• What the task asks: In the data below, find the line containing "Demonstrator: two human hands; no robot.", then set down that line and every later line up to and including the line containing "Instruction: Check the", exactly.
*** Block opens ***
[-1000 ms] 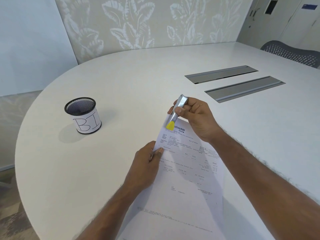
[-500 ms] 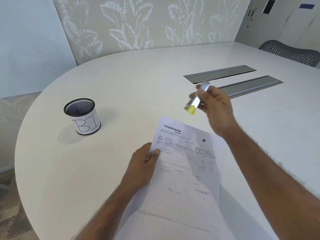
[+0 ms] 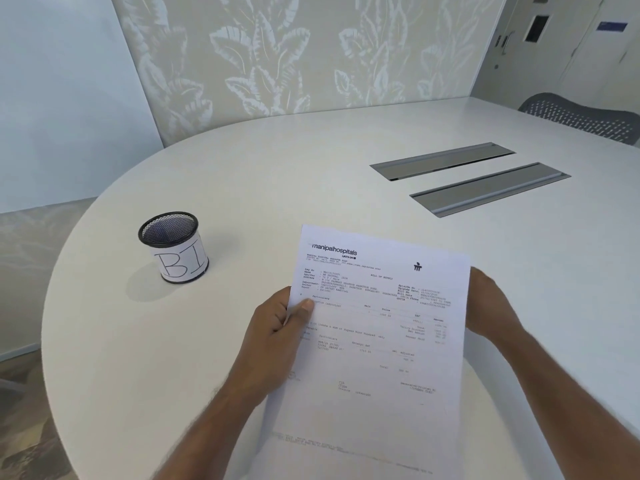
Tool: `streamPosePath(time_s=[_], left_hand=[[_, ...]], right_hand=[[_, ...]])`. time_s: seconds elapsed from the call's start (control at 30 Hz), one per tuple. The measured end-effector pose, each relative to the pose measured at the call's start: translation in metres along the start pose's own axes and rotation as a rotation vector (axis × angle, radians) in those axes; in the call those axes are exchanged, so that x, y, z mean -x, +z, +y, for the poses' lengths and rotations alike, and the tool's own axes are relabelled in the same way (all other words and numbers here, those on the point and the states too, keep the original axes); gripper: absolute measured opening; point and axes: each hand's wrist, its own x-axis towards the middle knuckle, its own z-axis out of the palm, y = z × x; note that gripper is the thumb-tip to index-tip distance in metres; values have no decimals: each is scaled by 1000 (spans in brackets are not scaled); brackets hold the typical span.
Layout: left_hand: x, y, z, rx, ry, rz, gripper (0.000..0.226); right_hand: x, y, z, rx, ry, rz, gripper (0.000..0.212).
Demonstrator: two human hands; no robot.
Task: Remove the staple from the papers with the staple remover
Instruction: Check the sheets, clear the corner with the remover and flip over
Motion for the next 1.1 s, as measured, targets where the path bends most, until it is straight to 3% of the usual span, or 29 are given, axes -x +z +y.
streamPosePath(time_s=[0.13, 0.2, 0.27, 0.3, 0.37, 0.4, 0.47, 0.5, 0.67, 0.8, 0.9, 1.03, 1.1], left_hand=[[4, -2, 17, 29, 43, -5, 24], [6, -4, 27, 48, 65, -6, 24], [8, -5, 35, 85, 79, -1, 24], [9, -6, 39, 110, 86, 8, 24], [11, -8, 48, 168, 108, 23, 23], [13, -8, 51, 204, 111, 28, 21], [16, -8, 60, 272, 124, 12, 20], [17, -9, 66, 297, 125, -9, 23], [27, -7, 84, 426, 126, -62, 29], [33, 3, 91, 416, 173, -31, 22], [39, 17, 91, 338, 249, 46, 28], [54, 42, 102, 241, 358, 123, 27], [56, 56, 108, 130, 423, 77, 36]], right_hand=[[14, -5, -7, 145, 39, -20, 12], [25, -15, -16, 27, 15, 118, 25], [43, -29, -30, -518, 68, 297, 22], [55, -38, -40, -874, 99, 281, 30], [76, -56, -51, -1418, 41, 14, 53], [86, -62, -53, -1527, -10, -97, 63], [104, -76, -59, -1505, -164, -139, 69], [108, -79, -61, -1445, -188, -69, 67], [113, -85, -75, -1355, -82, 200, 33], [122, -80, -101, -923, 3, 497, 47], [142, -78, -132, -944, -169, 388, 41], [157, -79, -159, -1175, -282, 81, 70], [159, -85, -164, -1308, -311, -17, 70]])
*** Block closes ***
• Your response:
Demonstrator: two human hands; no robot.
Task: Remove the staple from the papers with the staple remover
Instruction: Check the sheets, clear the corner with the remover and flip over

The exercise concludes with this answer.